### Your goal
The answer must be every entry, given again word for word.

[Dataset items]

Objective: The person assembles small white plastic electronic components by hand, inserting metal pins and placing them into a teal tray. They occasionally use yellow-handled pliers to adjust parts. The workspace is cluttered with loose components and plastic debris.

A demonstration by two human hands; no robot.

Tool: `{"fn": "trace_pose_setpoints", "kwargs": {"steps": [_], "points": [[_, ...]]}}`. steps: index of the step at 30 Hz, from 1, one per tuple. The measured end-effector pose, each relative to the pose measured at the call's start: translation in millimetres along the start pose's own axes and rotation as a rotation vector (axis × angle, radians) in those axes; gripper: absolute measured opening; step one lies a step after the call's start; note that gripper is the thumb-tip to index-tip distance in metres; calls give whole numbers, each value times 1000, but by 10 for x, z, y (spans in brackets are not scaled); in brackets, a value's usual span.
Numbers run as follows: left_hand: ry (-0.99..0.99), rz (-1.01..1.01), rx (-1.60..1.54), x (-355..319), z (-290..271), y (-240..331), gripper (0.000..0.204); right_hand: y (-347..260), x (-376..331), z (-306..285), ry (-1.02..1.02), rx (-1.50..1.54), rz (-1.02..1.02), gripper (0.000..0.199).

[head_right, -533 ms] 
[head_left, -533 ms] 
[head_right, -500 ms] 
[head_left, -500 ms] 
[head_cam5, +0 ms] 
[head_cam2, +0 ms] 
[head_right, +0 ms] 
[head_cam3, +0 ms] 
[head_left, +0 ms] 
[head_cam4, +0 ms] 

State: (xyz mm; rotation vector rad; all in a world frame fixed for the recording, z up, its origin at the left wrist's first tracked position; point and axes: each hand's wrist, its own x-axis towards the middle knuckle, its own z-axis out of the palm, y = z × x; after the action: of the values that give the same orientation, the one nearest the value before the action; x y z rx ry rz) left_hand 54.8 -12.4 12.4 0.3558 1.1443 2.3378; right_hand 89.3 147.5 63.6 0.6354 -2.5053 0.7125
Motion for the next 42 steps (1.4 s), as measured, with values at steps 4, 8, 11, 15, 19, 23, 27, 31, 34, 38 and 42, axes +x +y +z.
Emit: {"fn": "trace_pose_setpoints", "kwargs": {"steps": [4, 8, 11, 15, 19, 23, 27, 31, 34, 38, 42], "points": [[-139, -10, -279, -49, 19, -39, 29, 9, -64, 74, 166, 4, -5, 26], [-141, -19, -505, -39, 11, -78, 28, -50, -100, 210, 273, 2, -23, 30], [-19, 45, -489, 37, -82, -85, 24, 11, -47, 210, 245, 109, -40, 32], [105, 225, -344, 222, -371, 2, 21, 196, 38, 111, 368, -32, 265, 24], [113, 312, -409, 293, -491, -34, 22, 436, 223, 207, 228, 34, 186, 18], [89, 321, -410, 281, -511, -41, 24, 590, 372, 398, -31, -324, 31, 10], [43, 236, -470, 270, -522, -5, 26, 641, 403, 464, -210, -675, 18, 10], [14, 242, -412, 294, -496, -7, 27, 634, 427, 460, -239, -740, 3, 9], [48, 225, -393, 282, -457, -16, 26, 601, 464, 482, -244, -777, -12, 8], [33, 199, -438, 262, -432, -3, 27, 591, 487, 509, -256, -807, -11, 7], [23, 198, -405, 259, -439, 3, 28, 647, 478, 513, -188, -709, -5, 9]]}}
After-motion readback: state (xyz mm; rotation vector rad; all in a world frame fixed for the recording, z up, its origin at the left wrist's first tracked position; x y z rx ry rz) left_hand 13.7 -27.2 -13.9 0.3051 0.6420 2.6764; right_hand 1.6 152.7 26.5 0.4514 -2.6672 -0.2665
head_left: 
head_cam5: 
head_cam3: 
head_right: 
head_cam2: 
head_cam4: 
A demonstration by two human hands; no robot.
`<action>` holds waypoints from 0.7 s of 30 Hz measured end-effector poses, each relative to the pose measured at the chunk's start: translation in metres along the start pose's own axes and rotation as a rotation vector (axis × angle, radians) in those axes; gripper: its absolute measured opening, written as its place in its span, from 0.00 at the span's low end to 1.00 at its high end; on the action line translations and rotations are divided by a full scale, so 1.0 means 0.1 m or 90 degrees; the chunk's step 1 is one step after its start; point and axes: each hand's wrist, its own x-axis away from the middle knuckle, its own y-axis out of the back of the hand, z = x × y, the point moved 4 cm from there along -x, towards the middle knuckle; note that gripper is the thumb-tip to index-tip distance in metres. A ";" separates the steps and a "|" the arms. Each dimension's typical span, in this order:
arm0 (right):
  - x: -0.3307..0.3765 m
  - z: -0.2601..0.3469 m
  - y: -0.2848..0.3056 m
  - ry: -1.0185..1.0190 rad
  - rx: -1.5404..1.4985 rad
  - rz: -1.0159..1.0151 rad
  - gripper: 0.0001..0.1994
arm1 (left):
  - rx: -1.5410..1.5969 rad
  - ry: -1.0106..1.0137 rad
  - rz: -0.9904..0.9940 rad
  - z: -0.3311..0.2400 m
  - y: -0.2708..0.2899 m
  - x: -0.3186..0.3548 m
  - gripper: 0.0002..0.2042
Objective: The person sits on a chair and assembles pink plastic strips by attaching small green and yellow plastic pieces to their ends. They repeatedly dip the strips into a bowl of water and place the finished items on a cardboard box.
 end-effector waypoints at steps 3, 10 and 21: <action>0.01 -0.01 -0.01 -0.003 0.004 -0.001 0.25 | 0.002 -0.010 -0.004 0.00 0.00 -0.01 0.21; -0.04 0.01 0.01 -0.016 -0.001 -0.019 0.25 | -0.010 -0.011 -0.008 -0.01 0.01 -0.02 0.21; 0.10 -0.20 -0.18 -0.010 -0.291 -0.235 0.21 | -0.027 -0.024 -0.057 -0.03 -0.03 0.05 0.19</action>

### Written reply
Objective: The person assembles small white plastic electronic components by hand, inserting metal pins and placing them into a teal tray. They occasionally use yellow-handled pliers to adjust parts. The workspace is cluttered with loose components and plastic debris.

A demonstration by two human hands; no robot.

Tool: `{"fn": "trace_pose_setpoints", "kwargs": {"steps": [_], "points": [[_, ...]]}}`. steps: index of the step at 30 Hz, from 1, one per tuple. The measured end-effector pose, each relative to the pose measured at the call's start: translation in millimetres along the start pose's own axes and rotation as a rotation vector (axis × angle, radians) in those axes; gripper: absolute measured opening; step one lies a step after the call's start; note that gripper is the thumb-tip to index-tip distance in metres; calls give whole numbers, each value times 1000, but by 10 for x, z, y (spans in brackets are not scaled); in brackets, a value's usual span.
Numbers run as follows: left_hand: ry (-0.99..0.99), rz (-1.01..1.01), rx (-1.60..1.54), x (-355..319), z (-290..271), y (-240..331), gripper (0.000..0.204); right_hand: y (-347..260), x (-376..331), z (-306..285), ry (-1.02..1.02), rx (-1.50..1.54), rz (-1.02..1.02), gripper (0.000..0.199).

[head_right, -533 ms] 
[head_left, -533 ms] 
[head_right, -500 ms] 
[head_left, -500 ms] 
[head_cam5, +0 ms] 
[head_cam2, +0 ms] 
[head_right, +0 ms] 
[head_cam3, +0 ms] 
[head_left, +0 ms] 
[head_cam4, +0 ms] 

State: (xyz mm; rotation vector rad; all in a world frame fixed for the recording, z up, its origin at the left wrist's first tracked position; point and axes: each hand's wrist, its own x-axis towards the middle knuckle, its own z-axis out of the palm, y = z × x; after the action: of the values that give the same orientation, the one nearest the value before the action; x y z rx ry rz) left_hand 54.8 -12.4 12.4 0.3558 1.1443 2.3378; right_hand 89.3 147.5 63.6 0.6354 -2.5053 0.7125
Motion for the next 42 steps (1.4 s), as measured, with values at steps 4, 8, 11, 15, 19, 23, 27, 31, 34, 38 and 42, axes +x +y +z.
Emit: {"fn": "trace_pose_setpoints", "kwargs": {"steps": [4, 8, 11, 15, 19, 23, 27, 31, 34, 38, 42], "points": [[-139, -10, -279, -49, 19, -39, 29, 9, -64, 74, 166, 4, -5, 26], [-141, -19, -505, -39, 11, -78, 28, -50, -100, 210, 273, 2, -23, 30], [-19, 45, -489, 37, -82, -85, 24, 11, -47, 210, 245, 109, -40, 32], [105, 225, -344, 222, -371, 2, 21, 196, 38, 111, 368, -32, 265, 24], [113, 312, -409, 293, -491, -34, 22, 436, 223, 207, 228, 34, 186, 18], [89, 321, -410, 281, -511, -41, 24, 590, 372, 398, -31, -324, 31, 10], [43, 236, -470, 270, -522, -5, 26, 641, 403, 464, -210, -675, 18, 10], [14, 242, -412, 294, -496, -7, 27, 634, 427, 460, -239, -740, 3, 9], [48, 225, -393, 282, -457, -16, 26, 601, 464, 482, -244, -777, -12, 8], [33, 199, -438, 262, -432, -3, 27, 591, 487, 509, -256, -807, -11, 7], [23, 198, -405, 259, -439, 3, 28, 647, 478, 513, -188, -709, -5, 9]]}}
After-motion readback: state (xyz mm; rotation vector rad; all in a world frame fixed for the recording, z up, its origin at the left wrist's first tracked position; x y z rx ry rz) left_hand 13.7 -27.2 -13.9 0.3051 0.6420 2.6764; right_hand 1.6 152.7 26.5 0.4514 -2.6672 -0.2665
head_left: 
head_cam5: 
head_cam3: 
head_right: 
head_cam2: 
head_cam4: 
A demonstration by two human hands; no robot.
`<action>` holds waypoints from 0.7 s of 30 Hz measured end-effector poses, each relative to the pose measured at the chunk's start: translation in metres along the start pose's own axes and rotation as a rotation vector (axis × angle, radians) in those axes; gripper: its absolute measured opening, written as its place in its span, from 0.00 at the span's low end to 1.00 at its high end; on the action line translations and rotations are divided by a full scale, so 1.0 means 0.1 m or 90 degrees; the chunk's step 1 is one step after its start; point and axes: each hand's wrist, its own x-axis away from the middle knuckle, its own y-axis out of the back of the hand, z = x × y, the point moved 4 cm from there along -x, towards the middle knuckle; note that gripper is the thumb-tip to index-tip distance in metres. A ";" separates the steps and a "|" the arms. Each dimension's typical span, in this order:
arm0 (right):
  - x: -0.3307..0.3765 m
  - z: -0.2601..0.3469 m
  - y: -0.2848..0.3056 m
  - ry: -1.0185..1.0190 rad
  - rx: -1.5404..1.4985 rad
  - rz: -1.0159..1.0151 rad
  - gripper: 0.0001..0.1994
arm1 (left):
  - rx: -1.5410..1.5969 rad
  - ry: -1.0106..1.0137 rad
  - rz: -0.9904..0.9940 rad
  - z: -0.3311..0.2400 m
  - y: -0.2708..0.2899 m
  - x: -0.3186..0.3548 m
  - gripper: 0.0002..0.2042
Objective: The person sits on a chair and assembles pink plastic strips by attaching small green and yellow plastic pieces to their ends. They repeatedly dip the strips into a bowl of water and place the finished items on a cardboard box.
 end-effector waypoints at steps 3, 10 and 21: <action>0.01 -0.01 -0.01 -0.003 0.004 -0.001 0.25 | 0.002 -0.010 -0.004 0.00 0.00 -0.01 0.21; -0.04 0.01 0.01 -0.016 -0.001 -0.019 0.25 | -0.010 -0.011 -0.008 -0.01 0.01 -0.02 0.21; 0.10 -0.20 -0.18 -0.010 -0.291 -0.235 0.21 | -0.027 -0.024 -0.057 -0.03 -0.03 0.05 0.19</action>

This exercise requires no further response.